“Risk” was the word of the day at the DMNews Creative Jam today — used by everyone from keynote speakers to roundtable participants. This particular roundtable participant was no exception.
I sat in on a Creative Jam Session moderated by John Palisay, VP and creative director, Draftfcb. Our topic, “The Ethics and Standards of Risk,” proved a difficult one to grasp in the mere 45 minutes we were given. Participants all had a different definition for “risk,” and almost all had different definitions for “ethics” as well (a bit disconcerting), but the trickiest part of the discussion was figuring out how the two concepts overlap, or should.
Is it ethical for an agency to put interesting creative first, thus possibly taking a risk with a company’s brand? Is it ethical for a company to go along with a potentially offensive idea presented by the agency? How do you make interesting marketing messages that convey a company’s ethical standards? How many buttons, and which ones, can you push to walk that line between building interest and building public ire?
Many of our button-pushing examples focused on portrayals of sex and sexuality. Is it ethical for Unilever to market Dove under a pro-women banner and objectify them for Axe ads? When both campaigns are such wild successes, does it matter?

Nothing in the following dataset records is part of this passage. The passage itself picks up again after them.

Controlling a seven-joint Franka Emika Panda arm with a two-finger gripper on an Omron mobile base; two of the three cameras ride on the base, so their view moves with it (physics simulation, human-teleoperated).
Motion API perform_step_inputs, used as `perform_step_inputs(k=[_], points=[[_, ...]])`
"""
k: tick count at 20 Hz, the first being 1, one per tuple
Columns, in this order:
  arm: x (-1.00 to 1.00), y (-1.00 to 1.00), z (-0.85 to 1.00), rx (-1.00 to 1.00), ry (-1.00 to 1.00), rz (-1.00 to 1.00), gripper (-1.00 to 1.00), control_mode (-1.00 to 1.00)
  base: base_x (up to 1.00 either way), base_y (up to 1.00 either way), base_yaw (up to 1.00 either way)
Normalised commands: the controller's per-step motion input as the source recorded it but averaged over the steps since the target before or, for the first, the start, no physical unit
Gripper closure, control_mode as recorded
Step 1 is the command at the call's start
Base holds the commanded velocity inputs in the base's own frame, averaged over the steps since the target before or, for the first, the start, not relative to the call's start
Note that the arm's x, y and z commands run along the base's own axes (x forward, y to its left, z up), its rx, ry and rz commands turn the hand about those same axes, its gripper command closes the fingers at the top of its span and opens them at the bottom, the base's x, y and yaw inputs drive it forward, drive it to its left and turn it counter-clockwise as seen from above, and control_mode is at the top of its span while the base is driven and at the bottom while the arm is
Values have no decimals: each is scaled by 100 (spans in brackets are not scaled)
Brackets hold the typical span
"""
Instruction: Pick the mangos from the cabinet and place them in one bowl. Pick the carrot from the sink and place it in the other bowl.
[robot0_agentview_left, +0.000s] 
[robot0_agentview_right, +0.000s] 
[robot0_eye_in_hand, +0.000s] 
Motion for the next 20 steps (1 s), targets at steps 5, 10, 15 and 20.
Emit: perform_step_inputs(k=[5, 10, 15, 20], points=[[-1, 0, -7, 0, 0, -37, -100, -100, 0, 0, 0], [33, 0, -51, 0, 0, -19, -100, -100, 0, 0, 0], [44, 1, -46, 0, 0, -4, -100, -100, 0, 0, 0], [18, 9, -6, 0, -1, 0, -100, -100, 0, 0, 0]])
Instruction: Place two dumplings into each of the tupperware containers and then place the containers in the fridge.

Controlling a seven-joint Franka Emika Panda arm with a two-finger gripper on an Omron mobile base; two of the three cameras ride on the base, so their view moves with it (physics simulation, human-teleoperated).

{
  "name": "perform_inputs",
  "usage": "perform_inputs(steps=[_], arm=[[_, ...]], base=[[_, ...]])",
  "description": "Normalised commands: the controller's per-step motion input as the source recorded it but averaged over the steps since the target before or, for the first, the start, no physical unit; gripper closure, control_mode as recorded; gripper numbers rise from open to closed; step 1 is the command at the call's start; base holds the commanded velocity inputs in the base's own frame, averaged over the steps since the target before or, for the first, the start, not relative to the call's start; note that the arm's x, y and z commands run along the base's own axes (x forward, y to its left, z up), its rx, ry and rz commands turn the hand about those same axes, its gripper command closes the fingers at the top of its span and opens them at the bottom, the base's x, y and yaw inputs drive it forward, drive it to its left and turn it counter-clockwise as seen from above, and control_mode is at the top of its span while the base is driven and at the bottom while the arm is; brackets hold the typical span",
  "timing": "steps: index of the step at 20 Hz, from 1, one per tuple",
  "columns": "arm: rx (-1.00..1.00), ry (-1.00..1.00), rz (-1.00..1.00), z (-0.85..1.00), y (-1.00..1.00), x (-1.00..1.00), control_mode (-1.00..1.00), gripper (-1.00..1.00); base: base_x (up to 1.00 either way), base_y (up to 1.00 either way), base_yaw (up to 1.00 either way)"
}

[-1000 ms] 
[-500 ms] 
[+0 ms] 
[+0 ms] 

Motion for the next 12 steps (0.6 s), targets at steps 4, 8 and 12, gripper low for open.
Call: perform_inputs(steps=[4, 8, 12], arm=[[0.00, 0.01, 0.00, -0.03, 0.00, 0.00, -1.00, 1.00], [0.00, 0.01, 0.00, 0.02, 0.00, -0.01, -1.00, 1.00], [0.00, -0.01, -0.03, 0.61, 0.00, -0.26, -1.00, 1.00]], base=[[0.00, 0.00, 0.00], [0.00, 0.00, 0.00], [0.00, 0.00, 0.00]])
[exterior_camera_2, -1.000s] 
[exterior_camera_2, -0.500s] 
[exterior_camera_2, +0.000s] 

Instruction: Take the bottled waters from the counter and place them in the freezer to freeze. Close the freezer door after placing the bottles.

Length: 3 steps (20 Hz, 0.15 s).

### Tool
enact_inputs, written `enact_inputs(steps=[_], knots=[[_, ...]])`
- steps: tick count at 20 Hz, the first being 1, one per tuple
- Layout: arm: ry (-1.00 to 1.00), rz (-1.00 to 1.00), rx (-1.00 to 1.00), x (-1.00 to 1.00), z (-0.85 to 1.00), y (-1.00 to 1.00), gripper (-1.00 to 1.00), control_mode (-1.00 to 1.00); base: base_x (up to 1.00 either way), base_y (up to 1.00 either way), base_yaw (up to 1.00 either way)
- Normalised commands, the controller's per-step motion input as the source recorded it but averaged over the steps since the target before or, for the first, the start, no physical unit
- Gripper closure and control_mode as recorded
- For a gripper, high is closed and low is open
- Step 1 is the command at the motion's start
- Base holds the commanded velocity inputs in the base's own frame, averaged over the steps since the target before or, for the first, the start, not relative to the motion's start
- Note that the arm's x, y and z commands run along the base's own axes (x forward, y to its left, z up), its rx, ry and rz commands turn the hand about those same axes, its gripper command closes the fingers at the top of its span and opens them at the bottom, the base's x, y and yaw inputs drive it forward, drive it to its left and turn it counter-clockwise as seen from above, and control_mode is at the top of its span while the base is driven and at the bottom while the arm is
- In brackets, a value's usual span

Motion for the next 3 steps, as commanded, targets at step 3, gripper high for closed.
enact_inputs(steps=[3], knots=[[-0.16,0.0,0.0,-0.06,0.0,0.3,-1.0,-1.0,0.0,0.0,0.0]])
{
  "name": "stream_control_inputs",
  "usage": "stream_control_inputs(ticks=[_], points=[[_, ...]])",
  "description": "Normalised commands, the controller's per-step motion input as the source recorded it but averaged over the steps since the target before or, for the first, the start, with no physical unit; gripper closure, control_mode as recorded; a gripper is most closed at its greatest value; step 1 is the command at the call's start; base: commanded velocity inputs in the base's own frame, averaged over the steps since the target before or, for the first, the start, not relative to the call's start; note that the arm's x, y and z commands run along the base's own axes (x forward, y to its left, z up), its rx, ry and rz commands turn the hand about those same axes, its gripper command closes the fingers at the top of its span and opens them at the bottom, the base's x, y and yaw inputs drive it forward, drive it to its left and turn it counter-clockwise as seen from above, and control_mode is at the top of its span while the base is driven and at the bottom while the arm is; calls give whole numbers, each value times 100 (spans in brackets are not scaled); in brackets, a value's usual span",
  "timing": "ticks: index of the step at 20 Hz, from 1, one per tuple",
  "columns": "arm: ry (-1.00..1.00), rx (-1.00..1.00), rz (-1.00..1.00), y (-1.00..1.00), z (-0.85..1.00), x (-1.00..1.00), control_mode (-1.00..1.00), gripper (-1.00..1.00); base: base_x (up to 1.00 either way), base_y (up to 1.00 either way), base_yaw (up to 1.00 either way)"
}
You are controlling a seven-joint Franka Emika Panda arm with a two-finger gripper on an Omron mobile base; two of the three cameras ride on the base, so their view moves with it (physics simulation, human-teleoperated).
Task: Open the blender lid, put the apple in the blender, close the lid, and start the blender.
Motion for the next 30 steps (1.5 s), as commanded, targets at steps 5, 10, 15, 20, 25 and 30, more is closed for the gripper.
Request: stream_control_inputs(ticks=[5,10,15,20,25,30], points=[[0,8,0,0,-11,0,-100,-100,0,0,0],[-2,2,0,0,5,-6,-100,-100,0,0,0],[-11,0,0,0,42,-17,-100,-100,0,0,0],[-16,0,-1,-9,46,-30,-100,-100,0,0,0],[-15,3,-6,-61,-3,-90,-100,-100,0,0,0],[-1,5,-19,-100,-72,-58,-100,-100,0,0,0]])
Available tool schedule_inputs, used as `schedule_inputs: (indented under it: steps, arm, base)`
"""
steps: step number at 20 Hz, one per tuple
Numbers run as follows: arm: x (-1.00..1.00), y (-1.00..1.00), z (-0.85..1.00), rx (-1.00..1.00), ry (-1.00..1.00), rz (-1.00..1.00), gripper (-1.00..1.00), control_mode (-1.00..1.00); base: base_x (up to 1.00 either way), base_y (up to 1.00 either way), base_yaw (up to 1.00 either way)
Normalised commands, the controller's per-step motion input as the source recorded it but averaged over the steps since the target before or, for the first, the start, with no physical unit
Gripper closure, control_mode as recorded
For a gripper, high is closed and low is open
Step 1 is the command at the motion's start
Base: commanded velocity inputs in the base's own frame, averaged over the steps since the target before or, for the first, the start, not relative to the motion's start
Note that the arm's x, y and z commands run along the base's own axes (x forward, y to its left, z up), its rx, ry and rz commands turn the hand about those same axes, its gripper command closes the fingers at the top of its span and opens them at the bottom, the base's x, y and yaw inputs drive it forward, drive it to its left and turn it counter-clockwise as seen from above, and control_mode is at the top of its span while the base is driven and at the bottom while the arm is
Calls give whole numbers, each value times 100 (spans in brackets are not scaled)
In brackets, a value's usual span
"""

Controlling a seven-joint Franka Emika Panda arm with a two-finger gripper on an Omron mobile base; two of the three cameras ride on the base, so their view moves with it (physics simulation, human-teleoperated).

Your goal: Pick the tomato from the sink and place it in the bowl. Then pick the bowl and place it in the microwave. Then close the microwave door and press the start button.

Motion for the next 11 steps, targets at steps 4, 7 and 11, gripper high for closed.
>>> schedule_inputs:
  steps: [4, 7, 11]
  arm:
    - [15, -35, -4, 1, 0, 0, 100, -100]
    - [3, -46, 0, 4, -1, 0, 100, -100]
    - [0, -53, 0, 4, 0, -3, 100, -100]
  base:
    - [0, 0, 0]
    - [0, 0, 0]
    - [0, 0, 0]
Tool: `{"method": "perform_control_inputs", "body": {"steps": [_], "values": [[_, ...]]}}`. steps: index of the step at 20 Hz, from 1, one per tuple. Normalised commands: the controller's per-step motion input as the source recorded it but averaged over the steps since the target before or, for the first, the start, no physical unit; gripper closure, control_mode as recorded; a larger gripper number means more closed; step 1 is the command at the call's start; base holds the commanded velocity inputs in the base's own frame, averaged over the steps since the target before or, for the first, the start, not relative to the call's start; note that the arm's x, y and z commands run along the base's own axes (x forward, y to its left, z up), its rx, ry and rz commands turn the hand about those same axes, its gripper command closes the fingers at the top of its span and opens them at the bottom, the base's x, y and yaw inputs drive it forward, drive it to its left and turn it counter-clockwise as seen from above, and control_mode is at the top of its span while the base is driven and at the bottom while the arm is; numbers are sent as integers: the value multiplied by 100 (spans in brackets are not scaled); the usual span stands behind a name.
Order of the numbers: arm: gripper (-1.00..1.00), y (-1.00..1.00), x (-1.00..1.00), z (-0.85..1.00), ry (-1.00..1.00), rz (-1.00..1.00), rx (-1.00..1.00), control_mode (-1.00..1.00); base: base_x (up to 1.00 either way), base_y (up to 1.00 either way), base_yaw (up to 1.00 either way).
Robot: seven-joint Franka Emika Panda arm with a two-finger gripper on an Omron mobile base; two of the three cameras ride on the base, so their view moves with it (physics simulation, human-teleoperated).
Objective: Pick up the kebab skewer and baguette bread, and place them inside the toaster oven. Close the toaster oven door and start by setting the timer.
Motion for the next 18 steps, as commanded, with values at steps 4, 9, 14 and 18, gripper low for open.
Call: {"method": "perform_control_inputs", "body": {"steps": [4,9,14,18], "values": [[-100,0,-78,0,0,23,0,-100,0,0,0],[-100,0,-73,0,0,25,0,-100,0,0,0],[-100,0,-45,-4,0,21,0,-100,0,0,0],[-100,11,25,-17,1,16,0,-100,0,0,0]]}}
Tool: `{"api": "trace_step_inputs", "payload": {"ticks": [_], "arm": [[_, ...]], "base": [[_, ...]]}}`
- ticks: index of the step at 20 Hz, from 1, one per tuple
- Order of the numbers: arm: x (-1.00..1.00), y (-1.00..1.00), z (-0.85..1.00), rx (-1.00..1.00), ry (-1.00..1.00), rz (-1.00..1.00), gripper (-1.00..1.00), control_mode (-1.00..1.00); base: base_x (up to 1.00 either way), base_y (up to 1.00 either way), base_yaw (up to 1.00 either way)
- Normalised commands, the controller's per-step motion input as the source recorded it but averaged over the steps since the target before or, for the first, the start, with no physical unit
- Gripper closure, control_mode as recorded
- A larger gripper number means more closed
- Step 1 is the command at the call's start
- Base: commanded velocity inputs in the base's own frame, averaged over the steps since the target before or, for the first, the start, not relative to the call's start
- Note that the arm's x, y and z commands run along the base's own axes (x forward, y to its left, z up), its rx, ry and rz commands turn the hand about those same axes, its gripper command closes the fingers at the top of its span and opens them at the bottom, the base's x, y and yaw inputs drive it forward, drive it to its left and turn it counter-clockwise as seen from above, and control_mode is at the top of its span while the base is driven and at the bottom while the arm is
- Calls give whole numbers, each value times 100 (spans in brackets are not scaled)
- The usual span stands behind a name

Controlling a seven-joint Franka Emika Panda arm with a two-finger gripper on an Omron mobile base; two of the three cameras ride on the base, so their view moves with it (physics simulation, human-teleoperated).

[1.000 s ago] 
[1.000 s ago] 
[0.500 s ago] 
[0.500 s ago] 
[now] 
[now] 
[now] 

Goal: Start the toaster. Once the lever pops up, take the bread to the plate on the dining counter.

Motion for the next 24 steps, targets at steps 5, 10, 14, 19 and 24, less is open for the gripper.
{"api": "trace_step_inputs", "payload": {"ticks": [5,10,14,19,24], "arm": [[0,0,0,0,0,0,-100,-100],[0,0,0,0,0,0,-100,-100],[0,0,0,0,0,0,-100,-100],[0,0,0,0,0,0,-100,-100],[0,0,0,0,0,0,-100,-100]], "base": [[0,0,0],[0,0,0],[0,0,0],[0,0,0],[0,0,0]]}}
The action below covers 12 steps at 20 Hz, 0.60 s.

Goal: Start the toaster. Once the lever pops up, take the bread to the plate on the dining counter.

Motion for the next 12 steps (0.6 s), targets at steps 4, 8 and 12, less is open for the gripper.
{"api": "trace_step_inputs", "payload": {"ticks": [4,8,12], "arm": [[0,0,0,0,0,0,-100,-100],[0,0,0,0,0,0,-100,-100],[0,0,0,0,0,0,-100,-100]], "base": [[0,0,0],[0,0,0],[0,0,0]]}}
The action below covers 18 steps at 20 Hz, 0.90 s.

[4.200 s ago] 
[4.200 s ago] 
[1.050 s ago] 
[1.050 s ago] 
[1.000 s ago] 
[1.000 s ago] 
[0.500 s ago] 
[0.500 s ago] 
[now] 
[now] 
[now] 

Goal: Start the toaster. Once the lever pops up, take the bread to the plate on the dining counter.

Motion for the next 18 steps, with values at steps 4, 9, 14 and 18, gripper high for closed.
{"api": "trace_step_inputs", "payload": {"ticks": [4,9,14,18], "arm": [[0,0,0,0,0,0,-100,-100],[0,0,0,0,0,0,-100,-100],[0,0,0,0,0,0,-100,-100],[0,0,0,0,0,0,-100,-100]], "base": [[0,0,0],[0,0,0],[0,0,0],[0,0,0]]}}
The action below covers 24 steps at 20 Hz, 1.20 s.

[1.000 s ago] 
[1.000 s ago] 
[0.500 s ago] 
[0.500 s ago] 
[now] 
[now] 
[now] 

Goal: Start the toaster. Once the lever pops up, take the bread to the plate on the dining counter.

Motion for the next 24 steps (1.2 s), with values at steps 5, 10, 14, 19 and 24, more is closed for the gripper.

Of course, in all matters, it’s important to be ethical. Responsible agencies and their clients know that. But it’s also important to take risks. Risks and ethics are not mutually exclusive. In fact, some of our Jam Session participants argued that, if you’re not taking risks, you’re not doing your job as an agency. It’s up to agencies and their clients to figure out which lines to walk and which to cross.